Nei pressi, verso sud-ovest si trovano le catacombe egizio-romane di “Kom al-Shuqafa”, con camere con architetture scolpite nella roccia e sarcofagi.
Gli scavi del quartiere di “Kom al-Dik” hanno rivelato un piccolo teatro di epoca romana e i resti di terme.
Il Faro e la Biblioteca
Il celebre Faro di Alessandria, iniziato da Tolomeo I e completato da Tolomeo II, aveva un’altezza stimata di ben 135 m e poteva essere visto a 50 km di distanza. Le sue gigantesche proporzioni ne fecero una delle Sette meraviglie del mondo e dal suo nome deriva il termine che designa questo tipo di installazioni. Era costituito da un alto basamento quadrangolare che ospitava le stanze degli addetti e le rampe per il trasporto del combustibile. A questo si sovrapponeva una torre ottagonale e quindi una costruzione rotonda sormontata da una statua di Zeus o Poseidone, più tardi sostituita da quella di Helios. I resti della gigantesca costruzione, crollata probabilmente per un terremoto, sono oggi inglobati in un forte del XV secolo. Numerosissimi blocchi ed elementi architettonici sono stati recuperati in mare, insieme alle colossali statue di Tolomeo II e della moglie Arsinoe II, rappresentata come Iside.
Nell’isola sorgeva inoltre un tempio dedicato ad Efesto.
La non meno celebre Biblioteca di Alessandria fu istituita in epoca tolemaica ed era grandemente celebrata per la sua ricchezza e il grande numero di opere letterarie che vi si conservavano, stimate in circa 700.000 volumi. È diffusa la credenza che la Biblioteca sia andata a fuoco la prima volta per colpa delle truppe romane al seguito di Giulio Cesare, ma al tempo del Bellum Alexandrinum bruciò solo un deposito di copie destinate all’esportazione, mentre fu grande la distruzione attuata dai cristiani al tempo dell’imperatore Teodosio e quella organizzata dai musulmani che alimentarono per anni le terme con i libri raccolti. Un’altra parte (il Serapeum) fu distrutta dal fuoco nel corso del III secolo. Altri tumulti avvennero nel 415 e culminarono con la morte di Ipazia, donna famosa per la sua cultura e capo della scuola neoplatonica. La biblioteca venne distrutta in modo definitivo dopo la conquista islamica dell’Egitto, nel 639. Nel 642 o 646, la datazione è controversa, il destino della Biblioteca di Alessandria si compì tragicamente e definitivamente. La tradizione riferisce che il secondo califfo dell’Islam ʿUmar ibn al-Khaṭṭāb pronunciasse la famosa frase: “Se il contenuto dei libri si accorda con il Corano, noi possiamo farne a meno, dal momento che il libro di Allah è più che sufficiente. Se invece contengono qualcosa di difforme, non c’è alcun bisogno di conservarli.”. La parte relitta di quello che fu centro della cultura classica fu bruciata. Si dice che i rotoli furono usati come combustibile per i bagni termali di Alessandria, che, secondo Eutichio, erano circa quattromila, e ci vollero sei mesi per bruciarli tutti.
Gli scavi archeologici
Le prime ricerche furono condotte da D.G. Hogarth con l’appoggio dell’Egypt Exploration Fund e della Società per la promozione degli Studi Ellenici nel 1895 e altre indagini furono avviate da una spedizione tedesca negli anni 1898-1899. Gli archeologi si trovarono però subito di fronte a due principali difficoltà: in primo luogo a causa della grande crescita della città moderna gli spazi dove è possibile lo scavo sono piuttosto limitati e soprattutto a causa dei fenomeni di bradisismo la parte costiera della città antica è attualmente al di sotto del livello del mare.
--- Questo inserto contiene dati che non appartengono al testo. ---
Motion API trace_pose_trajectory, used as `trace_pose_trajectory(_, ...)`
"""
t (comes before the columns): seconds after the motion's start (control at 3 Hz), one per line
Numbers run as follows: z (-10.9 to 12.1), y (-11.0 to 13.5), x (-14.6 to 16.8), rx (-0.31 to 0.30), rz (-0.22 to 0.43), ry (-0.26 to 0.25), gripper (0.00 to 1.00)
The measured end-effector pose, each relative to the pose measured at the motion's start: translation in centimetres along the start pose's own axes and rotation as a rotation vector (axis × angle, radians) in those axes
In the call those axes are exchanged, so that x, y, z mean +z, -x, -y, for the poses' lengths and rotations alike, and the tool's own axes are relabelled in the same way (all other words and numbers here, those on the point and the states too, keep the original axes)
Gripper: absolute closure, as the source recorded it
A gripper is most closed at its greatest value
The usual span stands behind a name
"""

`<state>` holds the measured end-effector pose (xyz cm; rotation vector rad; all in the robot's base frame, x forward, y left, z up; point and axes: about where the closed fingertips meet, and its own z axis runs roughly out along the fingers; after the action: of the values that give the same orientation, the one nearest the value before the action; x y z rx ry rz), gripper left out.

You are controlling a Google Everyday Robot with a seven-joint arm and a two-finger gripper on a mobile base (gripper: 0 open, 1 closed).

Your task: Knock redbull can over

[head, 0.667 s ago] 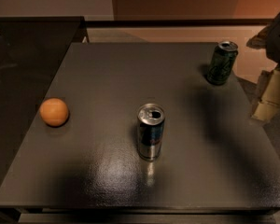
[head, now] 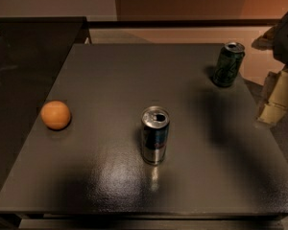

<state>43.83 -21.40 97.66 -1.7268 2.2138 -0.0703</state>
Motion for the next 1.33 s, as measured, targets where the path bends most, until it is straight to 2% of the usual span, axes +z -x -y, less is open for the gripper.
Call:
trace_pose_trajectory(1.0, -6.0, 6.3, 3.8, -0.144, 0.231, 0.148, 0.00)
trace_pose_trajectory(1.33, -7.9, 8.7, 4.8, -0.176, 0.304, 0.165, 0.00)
Tuttavia Giuseppe Botti, direttore del museo, condusse indagini nei pressi dei “Pilastri di Pompeo”, che condussero al rinvenimento delle sostruzioni di un grande edificio con vasti spazi sotterranei, che è stato ipotizzato fosse il Serapeo. Un grande toro in basalto, oggi conservato nel museo, potrebbe esservi appartenuto.
Più tardi catacombe e tombe furono scoperte a “Kore al-Shuqafa”, a Hadra e a “Ra’s al-Tin”. I tedeschi rinvennero quindi nella zona nord-est della città i resti di un colonnato tolemaico e di strade, mentre Hogarth esplorò una grande costruzione in mattoni presso Kom al-Dik, variamente interpretata.